EAST AFRICA WEIGHS PROFIT POTENTIAL IN MEDICAL CANNABIS FOR EXPORT

Lesotho field of medical pot

Oct. 26, 2020 (GIN) – “Some of these therapeutic crops can fetch around $10 million per hectare of production. Flowers fetch about $300,000 from one hectare, so economically it is a potentially good business for the country.”

That was Clare Akamanzi, CEO of Rwanda Development Board as Rwanda became the latest East African partner state to approve the export of pot for medical uses, following closely in the footsteps of Uganda.

The country has developed and approved the bloc’s first framework for cannabis export, and is now reviewing bids from interested investors.
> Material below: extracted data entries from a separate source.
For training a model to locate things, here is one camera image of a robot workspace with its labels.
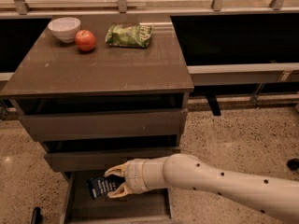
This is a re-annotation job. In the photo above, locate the dark blue rxbar wrapper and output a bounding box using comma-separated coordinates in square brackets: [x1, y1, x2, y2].
[86, 175, 124, 200]

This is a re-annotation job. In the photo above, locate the black object bottom left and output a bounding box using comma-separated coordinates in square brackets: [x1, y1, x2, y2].
[30, 207, 42, 224]

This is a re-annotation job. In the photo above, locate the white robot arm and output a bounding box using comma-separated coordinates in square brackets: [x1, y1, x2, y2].
[105, 153, 299, 224]

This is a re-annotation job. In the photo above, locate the white ceramic bowl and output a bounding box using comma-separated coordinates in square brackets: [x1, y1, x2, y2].
[48, 17, 81, 43]

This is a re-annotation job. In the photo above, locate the grey drawer cabinet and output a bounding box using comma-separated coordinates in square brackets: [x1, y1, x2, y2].
[0, 14, 195, 224]

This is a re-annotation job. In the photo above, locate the grey middle drawer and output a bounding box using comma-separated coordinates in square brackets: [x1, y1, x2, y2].
[44, 147, 180, 172]

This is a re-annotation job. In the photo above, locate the grey top drawer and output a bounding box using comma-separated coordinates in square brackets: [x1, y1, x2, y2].
[20, 108, 187, 142]

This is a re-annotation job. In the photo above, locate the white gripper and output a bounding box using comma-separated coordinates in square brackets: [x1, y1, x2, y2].
[104, 159, 150, 199]

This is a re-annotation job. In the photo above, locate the red apple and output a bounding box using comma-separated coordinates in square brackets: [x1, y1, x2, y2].
[75, 30, 96, 52]

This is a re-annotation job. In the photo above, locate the grey open bottom drawer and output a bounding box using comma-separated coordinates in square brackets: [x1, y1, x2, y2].
[59, 171, 176, 224]

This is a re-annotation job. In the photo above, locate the black object right floor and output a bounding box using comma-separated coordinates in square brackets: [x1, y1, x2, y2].
[287, 158, 299, 171]

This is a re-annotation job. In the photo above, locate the grey low bench shelf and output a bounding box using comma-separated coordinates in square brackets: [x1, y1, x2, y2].
[188, 63, 299, 116]

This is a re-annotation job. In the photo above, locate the green chip bag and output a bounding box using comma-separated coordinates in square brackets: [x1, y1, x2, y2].
[106, 24, 151, 49]

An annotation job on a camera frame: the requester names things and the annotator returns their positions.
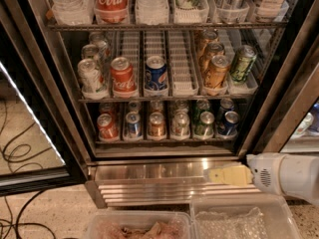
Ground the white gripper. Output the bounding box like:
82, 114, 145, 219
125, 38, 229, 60
203, 152, 286, 195

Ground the green soda can front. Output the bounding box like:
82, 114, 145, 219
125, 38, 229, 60
194, 112, 214, 139

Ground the green soda can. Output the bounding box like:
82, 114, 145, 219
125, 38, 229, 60
193, 100, 211, 122
194, 112, 214, 139

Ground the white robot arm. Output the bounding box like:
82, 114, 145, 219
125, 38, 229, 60
203, 152, 319, 206

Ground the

This investment framework does not affect the legal status of cannabis consumption in Rwanda which remains a crime and draws two years in jail, while selling it is punishable by 20 years to life in prison.

Uganda has the most advanced guidelines for the production and export of medical cannabis, although it also remains illegal in the country.
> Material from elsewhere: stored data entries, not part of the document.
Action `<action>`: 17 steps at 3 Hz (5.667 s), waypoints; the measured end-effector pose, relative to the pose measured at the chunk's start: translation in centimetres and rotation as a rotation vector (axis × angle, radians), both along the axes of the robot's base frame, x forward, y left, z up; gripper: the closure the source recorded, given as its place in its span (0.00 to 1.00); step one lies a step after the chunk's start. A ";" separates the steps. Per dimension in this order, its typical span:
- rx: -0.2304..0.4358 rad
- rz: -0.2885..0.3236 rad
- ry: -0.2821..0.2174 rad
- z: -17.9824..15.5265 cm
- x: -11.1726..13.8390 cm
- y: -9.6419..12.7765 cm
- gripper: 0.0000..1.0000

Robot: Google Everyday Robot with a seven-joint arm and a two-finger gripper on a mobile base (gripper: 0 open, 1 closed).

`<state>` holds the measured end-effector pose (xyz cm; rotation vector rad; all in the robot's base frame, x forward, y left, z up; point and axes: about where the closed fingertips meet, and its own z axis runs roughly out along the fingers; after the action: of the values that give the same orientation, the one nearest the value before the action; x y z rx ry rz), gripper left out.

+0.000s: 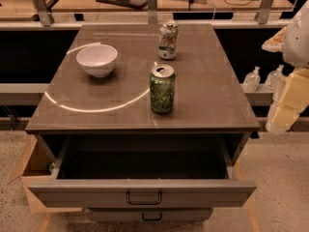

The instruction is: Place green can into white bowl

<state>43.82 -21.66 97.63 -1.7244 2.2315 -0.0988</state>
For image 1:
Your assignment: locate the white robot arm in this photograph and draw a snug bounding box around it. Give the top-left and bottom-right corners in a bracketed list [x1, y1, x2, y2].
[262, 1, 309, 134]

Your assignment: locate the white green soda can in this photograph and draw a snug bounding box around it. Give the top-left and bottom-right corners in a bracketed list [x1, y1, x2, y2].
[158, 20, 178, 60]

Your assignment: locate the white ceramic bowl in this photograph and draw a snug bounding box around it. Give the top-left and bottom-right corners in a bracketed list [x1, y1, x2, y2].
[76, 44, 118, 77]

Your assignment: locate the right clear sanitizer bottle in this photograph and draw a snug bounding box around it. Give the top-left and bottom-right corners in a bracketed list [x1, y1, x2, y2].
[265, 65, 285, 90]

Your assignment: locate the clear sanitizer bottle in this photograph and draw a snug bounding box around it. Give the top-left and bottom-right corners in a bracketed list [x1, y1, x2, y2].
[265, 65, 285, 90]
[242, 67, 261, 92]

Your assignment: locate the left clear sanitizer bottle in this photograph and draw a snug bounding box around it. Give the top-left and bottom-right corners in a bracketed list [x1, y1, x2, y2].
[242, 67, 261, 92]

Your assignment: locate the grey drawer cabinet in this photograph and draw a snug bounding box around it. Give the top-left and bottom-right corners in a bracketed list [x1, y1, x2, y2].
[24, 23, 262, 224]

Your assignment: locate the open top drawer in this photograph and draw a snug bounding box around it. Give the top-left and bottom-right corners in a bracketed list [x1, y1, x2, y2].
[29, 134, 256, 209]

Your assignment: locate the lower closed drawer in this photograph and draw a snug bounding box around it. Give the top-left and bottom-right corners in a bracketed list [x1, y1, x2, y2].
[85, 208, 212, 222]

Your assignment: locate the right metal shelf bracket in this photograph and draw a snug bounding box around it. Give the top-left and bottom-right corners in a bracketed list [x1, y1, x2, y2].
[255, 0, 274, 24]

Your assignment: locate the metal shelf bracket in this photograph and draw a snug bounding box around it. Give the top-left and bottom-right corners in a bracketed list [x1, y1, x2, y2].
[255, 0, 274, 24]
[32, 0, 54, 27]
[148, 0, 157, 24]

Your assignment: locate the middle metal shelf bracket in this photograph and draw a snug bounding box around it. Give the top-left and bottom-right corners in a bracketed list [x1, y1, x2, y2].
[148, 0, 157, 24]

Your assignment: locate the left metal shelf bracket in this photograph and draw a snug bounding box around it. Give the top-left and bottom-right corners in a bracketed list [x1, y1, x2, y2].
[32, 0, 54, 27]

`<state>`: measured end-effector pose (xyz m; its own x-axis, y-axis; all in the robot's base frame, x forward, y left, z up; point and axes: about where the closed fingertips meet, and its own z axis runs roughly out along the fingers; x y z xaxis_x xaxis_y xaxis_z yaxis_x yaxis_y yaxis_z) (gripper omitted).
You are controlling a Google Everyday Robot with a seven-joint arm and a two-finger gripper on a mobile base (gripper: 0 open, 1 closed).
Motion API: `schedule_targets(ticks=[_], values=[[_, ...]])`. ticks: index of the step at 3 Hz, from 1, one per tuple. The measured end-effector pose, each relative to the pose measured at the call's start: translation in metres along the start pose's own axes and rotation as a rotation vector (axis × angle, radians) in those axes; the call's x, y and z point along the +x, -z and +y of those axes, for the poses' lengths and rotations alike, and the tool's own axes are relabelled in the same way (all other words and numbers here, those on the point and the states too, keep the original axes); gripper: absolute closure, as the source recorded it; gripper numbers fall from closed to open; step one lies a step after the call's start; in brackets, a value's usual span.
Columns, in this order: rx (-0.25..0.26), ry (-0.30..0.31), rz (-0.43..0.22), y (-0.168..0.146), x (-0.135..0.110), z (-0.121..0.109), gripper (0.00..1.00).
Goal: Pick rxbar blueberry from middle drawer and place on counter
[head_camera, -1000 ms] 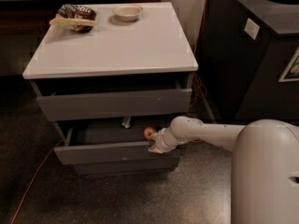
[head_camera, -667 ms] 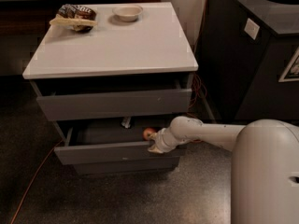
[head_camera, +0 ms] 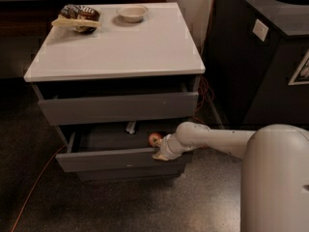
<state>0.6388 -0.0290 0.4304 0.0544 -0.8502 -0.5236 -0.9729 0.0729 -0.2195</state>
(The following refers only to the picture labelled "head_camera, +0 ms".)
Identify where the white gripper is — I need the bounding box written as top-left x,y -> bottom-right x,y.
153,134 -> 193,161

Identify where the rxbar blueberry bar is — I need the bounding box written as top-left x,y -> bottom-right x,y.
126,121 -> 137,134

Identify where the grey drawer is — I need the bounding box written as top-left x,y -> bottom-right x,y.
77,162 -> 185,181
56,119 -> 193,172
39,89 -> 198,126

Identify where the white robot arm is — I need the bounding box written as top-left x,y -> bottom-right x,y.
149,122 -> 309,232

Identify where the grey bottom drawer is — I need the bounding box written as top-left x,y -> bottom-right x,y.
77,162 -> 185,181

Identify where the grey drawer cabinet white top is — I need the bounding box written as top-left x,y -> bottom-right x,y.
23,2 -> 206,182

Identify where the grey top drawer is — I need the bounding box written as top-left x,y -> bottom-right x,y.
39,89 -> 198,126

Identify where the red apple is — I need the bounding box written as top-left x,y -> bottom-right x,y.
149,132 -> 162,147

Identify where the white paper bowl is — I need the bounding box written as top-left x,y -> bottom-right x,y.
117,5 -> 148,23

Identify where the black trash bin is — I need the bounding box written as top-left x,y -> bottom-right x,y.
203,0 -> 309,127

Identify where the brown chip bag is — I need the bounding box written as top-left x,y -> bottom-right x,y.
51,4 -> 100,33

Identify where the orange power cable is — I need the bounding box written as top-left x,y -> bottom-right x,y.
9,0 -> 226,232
The country first registered a cannabis firm in 2012 — Industrial Hemp Uganda Ltd — to grow and develop cannabis exports. More firms have joined since then, including the Israeli marijuana company, Together Pharma, which has an agreement with Industrial Hemp to invest in production for clients in Europe and America.

Tanzania and Kenya, which produce the largest amounts of cannabis in the region, are yet to legalize the commodity and so it is exported illegally.
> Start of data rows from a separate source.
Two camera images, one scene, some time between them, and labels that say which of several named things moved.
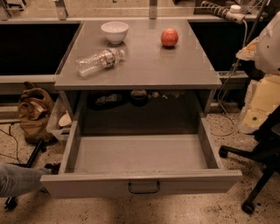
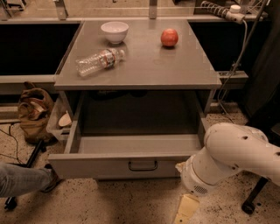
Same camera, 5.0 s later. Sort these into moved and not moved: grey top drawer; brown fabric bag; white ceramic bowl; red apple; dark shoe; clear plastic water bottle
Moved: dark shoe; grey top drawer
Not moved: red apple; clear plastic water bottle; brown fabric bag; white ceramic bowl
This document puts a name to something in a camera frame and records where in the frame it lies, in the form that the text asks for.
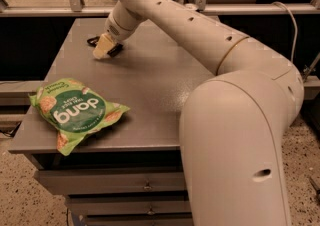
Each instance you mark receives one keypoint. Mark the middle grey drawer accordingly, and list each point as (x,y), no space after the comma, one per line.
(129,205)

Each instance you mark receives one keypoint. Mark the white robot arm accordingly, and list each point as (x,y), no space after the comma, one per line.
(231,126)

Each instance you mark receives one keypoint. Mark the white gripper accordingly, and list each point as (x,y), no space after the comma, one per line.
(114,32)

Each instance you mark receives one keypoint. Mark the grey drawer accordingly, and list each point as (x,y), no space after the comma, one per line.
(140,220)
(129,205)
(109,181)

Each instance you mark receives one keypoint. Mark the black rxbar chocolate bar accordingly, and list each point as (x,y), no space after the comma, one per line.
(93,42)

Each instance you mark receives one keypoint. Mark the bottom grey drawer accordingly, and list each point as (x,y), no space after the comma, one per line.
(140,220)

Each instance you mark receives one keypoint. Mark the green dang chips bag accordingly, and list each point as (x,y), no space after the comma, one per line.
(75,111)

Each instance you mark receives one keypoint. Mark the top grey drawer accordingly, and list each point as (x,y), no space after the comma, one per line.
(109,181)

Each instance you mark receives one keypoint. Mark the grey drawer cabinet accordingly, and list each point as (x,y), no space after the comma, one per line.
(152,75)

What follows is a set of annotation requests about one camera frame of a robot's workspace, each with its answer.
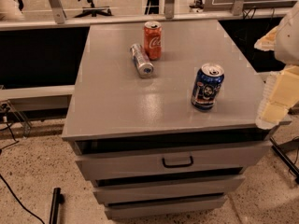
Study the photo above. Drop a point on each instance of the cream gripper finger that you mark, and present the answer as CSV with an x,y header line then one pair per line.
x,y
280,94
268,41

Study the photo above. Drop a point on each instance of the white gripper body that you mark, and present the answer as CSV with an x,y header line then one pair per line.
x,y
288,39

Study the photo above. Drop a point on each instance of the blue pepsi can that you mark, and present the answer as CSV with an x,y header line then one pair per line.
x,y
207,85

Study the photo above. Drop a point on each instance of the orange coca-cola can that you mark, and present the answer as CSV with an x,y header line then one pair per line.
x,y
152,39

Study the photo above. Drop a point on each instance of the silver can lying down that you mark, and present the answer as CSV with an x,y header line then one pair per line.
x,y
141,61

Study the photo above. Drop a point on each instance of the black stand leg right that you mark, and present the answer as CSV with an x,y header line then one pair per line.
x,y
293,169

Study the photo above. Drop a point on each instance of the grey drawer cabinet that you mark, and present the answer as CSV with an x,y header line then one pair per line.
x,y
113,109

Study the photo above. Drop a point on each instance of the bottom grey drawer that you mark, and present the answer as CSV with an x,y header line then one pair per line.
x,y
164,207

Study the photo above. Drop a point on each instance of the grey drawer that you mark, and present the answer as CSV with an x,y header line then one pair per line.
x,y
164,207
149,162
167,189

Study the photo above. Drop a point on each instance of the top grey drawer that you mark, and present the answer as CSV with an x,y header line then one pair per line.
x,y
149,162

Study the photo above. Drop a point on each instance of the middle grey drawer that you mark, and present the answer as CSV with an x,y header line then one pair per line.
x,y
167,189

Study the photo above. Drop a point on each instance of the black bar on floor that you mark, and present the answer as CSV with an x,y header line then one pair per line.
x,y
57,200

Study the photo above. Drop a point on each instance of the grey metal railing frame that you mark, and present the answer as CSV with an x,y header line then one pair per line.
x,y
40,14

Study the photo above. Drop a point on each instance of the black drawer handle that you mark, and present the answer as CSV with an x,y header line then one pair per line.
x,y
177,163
In Kenya, a medical marijuana bill was introduced in the National Assembly in 2018 which would have decriminalized weed as well as offered amnesty for those prosecuted for growing or using pot.

But MP Ken Okoth — who was suffering from cancer and testified that marijuana helped relieve his pain — died in July 2019 before the law could be passed.

After his death, Senator Ledama Olekina took up the campaign to legalize cannabis for medical use.

“Why is it that we in Kenya are still stuck with the old way? If this drug reduces pain in cancer patients, why don’t we legalize it? What is so bad about it, we only live once,” Olekina said in an online video.

Meanwhile, Lesotho and Zimbabwe have strong backing for the development of medical marijuana from the medical and business communities.

While in the Rainbow Nation of South Africa, pot has been pushed mainly for recreation by the political group Dagga Party of South Africa. Dagga is a local street name for cannabis which forms the party’s platform.

Other countries where campaigns to change the legal status of cannabis have picked up steam are Malawi, Morocco, Ghana and eSwatini.